_Your task_
Among the entries below, find the lines with the word "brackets" and copy them.

Stored records

--- START ---

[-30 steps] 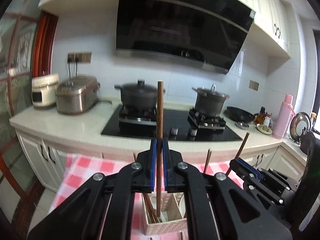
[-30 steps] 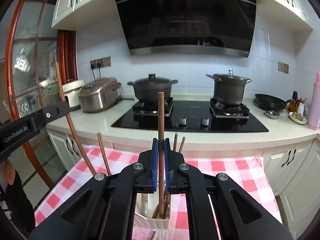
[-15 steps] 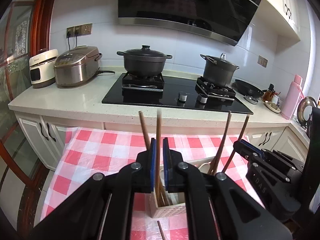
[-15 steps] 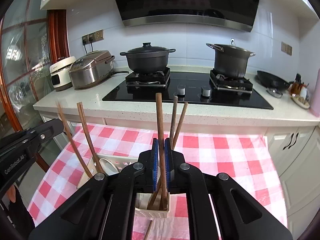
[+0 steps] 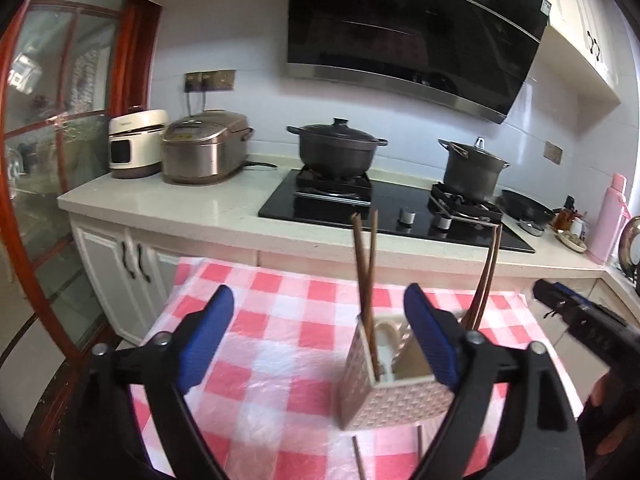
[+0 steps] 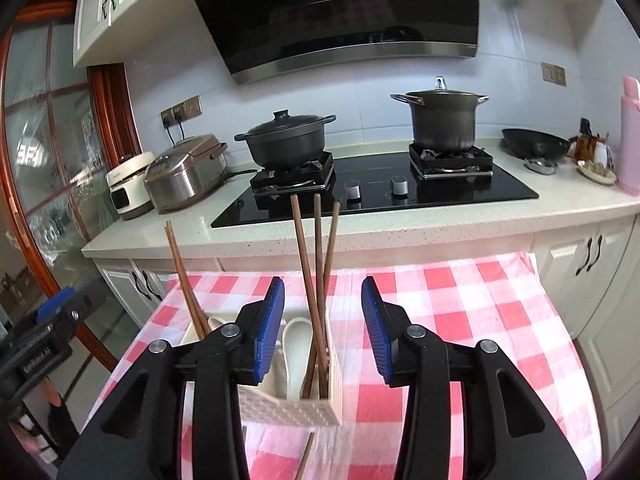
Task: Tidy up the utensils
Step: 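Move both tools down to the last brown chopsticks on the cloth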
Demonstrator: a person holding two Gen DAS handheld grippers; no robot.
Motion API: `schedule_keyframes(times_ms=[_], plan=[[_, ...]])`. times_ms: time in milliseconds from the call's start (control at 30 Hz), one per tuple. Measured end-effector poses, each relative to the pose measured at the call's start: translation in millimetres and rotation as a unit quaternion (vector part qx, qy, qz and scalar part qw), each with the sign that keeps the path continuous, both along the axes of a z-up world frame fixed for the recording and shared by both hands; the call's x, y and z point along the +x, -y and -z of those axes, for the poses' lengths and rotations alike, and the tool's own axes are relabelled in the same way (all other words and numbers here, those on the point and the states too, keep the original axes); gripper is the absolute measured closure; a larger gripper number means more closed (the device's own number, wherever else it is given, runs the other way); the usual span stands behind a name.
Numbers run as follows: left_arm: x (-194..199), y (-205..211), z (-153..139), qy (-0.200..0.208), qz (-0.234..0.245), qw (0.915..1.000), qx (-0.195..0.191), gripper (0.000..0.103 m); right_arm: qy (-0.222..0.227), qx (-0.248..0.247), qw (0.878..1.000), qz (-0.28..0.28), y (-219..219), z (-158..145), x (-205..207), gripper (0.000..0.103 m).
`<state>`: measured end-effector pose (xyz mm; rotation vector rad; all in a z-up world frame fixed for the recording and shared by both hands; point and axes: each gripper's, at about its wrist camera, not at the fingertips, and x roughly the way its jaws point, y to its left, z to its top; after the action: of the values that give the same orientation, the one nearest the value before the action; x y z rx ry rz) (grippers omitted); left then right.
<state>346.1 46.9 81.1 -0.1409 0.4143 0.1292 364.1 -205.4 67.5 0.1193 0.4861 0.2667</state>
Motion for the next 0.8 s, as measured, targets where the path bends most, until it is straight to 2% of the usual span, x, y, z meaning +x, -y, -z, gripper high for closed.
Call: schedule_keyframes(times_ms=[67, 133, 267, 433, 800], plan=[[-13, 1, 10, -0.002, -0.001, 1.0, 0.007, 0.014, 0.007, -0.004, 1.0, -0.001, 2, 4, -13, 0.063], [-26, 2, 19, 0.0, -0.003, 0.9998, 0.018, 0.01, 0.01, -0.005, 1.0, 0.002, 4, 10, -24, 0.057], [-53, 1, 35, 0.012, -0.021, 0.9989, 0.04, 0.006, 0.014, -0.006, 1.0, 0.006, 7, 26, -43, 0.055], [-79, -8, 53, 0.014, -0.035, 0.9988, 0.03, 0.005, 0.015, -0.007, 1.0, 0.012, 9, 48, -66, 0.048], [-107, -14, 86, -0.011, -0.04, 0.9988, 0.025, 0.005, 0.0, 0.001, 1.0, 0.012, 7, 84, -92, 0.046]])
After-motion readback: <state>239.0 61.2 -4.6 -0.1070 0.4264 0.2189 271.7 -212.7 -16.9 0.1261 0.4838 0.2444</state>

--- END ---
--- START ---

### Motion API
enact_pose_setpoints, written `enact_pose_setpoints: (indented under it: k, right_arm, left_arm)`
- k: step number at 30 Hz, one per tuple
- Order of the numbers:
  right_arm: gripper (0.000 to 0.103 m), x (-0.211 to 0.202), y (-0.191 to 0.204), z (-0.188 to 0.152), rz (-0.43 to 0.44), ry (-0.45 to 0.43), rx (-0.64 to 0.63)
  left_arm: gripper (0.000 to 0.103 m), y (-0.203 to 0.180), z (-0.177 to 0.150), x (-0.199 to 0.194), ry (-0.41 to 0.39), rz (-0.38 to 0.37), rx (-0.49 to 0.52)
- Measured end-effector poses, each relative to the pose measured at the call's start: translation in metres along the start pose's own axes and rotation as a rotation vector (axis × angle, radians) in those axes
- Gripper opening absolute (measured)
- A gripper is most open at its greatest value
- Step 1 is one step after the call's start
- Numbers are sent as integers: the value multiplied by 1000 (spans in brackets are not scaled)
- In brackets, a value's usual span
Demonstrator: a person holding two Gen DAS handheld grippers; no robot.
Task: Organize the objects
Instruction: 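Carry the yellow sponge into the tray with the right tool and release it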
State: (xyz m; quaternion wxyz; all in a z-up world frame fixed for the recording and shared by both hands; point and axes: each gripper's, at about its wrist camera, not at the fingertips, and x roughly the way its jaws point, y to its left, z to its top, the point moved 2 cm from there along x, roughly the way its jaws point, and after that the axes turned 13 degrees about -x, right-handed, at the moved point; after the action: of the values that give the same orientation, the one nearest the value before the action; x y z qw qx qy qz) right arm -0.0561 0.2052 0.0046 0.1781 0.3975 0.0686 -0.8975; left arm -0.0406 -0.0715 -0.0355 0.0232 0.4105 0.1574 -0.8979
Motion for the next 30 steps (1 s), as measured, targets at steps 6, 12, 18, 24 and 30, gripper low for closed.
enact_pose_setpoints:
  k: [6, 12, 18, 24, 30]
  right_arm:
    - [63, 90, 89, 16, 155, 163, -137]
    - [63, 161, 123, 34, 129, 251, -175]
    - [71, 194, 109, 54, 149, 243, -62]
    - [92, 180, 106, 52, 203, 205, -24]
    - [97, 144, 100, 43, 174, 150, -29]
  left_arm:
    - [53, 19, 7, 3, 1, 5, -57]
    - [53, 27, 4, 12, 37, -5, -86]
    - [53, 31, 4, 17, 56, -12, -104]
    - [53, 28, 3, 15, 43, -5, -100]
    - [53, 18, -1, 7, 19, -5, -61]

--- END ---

_Written answer_
- Numbers are sent as integers: the value multiplied by 1000 (spans in brackets are not scaled)
- In brackets, a value's usual span

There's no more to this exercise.